Back on the Tiburon, we’re still waiting for a bite. The drowsiness-inducing anti-nausea meds I took earlier have taken hold. Abraham and captain Rosendo are up on the boat’s flying bridge, scanning the water with determination. Below them, on a padded deck cushion, my eyelids droop as I stare at the glinting rods, willing them to life.

An hour later, it happens. After spotting a dorsal fin, Abraham has instantly leapt from bridge to stern, reorganized trolling rods and cast live bait in the fish’s direction. We — well, technically he — hooked it.

Heart racing, I climb into the fighting chair as Abraham hands me the heavy rod.

“Slowly lift up,” he advises, “and when you feel the tension release start reeling in as fast as you can, rápido, rápido!”

It takes me a few minutes to get into the rhythm, but once I do it feels strangely like dancing. The striped marlin is my partner, acrobatically splashing in and out of the water as he tries to break free.

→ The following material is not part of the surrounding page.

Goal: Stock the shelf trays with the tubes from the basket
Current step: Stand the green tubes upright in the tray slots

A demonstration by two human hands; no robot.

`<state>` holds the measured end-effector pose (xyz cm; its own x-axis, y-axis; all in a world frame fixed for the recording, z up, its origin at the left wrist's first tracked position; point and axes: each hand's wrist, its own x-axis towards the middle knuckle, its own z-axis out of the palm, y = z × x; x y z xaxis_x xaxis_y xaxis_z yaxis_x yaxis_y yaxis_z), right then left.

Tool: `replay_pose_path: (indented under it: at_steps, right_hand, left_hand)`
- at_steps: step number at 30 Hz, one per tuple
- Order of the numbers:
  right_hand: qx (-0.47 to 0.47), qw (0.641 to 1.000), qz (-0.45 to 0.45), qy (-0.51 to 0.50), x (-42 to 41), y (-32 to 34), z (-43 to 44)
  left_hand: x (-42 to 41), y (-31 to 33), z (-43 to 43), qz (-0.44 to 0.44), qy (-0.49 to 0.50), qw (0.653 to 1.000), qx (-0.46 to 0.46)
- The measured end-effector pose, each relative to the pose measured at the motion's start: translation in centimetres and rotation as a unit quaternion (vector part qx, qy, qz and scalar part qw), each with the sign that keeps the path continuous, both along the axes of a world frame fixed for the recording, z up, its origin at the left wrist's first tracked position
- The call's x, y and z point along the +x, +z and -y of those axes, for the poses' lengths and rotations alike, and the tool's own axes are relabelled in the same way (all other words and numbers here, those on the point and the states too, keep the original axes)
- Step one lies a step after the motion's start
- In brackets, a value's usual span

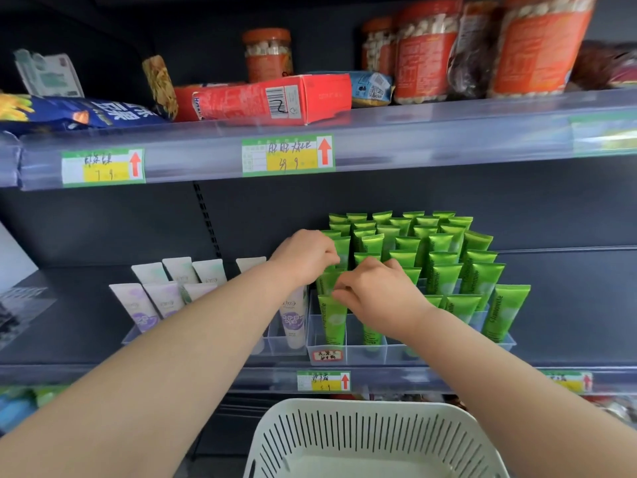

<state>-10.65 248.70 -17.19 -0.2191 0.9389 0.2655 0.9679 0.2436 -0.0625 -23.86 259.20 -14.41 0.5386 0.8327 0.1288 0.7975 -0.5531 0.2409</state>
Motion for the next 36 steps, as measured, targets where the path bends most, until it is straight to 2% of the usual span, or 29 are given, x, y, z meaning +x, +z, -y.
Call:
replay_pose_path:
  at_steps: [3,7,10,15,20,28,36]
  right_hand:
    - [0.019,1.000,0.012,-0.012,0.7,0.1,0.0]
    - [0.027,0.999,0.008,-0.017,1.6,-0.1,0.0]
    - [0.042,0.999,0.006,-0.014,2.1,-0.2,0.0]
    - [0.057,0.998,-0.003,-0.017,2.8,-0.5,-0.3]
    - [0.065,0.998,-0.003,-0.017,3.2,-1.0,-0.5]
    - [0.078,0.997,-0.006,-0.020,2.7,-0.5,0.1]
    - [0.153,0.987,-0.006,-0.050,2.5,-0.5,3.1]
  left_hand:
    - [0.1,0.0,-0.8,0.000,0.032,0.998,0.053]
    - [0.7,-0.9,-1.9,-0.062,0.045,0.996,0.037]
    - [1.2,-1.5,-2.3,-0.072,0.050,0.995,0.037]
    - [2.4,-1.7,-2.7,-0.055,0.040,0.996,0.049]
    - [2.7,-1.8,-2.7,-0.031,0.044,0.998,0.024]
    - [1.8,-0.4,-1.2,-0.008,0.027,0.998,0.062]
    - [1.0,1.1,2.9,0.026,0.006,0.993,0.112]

It’s no use. In about 15 minutes Abraham has hauled the stunning, 100-pound beast onto my lap for a quick picture, before releasing it back to swim freely with a perky “off you go, muchacho!” Exhilarated, I collapse back in the chair. Again, we wait.

Pisces Group owner, Marco, who arranged the charter, had told me a few days prior that the best season for fishing is “when you’re on a boat.” I could hardly disagree — especially in Cabo, whose soul is intertwined with these creatures of the sea.

Of note: Both Pisces Sportfishing and Bisbee’s are advocates for fish conservation, a hot-button topic in the region. Pisces touts a self-imposed release process, according to Marco Ehrenberg, allowing anglers to keep only one marlin per boat, instead of one per license that local law dictates. Pisces has been honored with the Lifetime Achievement Award for Conservation, given by the International Game Fish Association. Meanwhile, Bisbee’s operates the nonprofit Bisbee’s Fish & Wildlife Conservation Fund. During tournaments, anglers should only bring in marlin that weigh more than 300 pounds. If the fish weighs less, teams are penalized.